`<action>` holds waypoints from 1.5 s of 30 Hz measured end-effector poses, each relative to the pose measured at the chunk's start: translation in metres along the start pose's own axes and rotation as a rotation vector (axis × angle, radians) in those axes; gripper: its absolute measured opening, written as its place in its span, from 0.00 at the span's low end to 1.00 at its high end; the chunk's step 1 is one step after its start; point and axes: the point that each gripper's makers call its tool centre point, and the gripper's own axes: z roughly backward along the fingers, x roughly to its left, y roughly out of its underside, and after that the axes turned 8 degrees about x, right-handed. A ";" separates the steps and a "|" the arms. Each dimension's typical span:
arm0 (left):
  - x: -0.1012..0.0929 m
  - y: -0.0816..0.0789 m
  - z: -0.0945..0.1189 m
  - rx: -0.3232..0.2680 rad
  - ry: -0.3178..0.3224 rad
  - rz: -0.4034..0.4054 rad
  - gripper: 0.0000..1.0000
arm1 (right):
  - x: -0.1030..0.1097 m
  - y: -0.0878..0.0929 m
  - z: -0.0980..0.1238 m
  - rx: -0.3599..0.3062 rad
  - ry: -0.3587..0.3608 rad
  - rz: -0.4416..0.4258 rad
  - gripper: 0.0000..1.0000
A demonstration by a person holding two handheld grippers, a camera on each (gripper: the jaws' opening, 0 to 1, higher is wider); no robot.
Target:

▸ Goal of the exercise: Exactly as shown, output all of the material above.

▸ Problem solution:
`<action>` holds waypoints from 1.5 s of 30 Hz measured end-effector poses, each relative to the pose measured at the chunk's start: translation in metres along the start pose's own axes and rotation as a rotation vector (axis × angle, radians) in those axes; gripper: its absolute measured opening, written as its place in its span, from 0.00 at the span's low end to 1.00 at its high end; the chunk's step 1 is one step after its start; point and axes: the point that each gripper's makers call its tool centre point, and the gripper's own axes: z roughly backward along the fingers, x roughly to its left, y roughly out of its underside, and after that the axes turned 8 degrees about x, right-handed. A ";" separates the steps and a "|" the arms. Each dimension's typical span:
arm0 (left):
  - x: -0.1012..0.0929 m
  - y: -0.0816..0.0789 m
  - z: -0.0945..0.1189 m
  - rx: -0.3232..0.2680 rad
  - ry: -0.3178..0.3224 rad
  - rz: -0.4034..0.4054 rad
  - gripper: 0.0000..1.0000
arm1 (right):
  - x: -0.1030..0.1097 m
  - y: -0.0878..0.0929 m
  - z: -0.0980..0.1238 m
  - rx: -0.3599..0.3062 rad
  - ry: -0.3587..0.3608 rad
  - rz: -0.4416..0.4258 rad
  - gripper: 0.0000..1.0000
A demonstration by a person holding two handheld grippers, a camera on each (gripper: the jaws' opening, 0 to 1, higher is wider); no robot.
Target:

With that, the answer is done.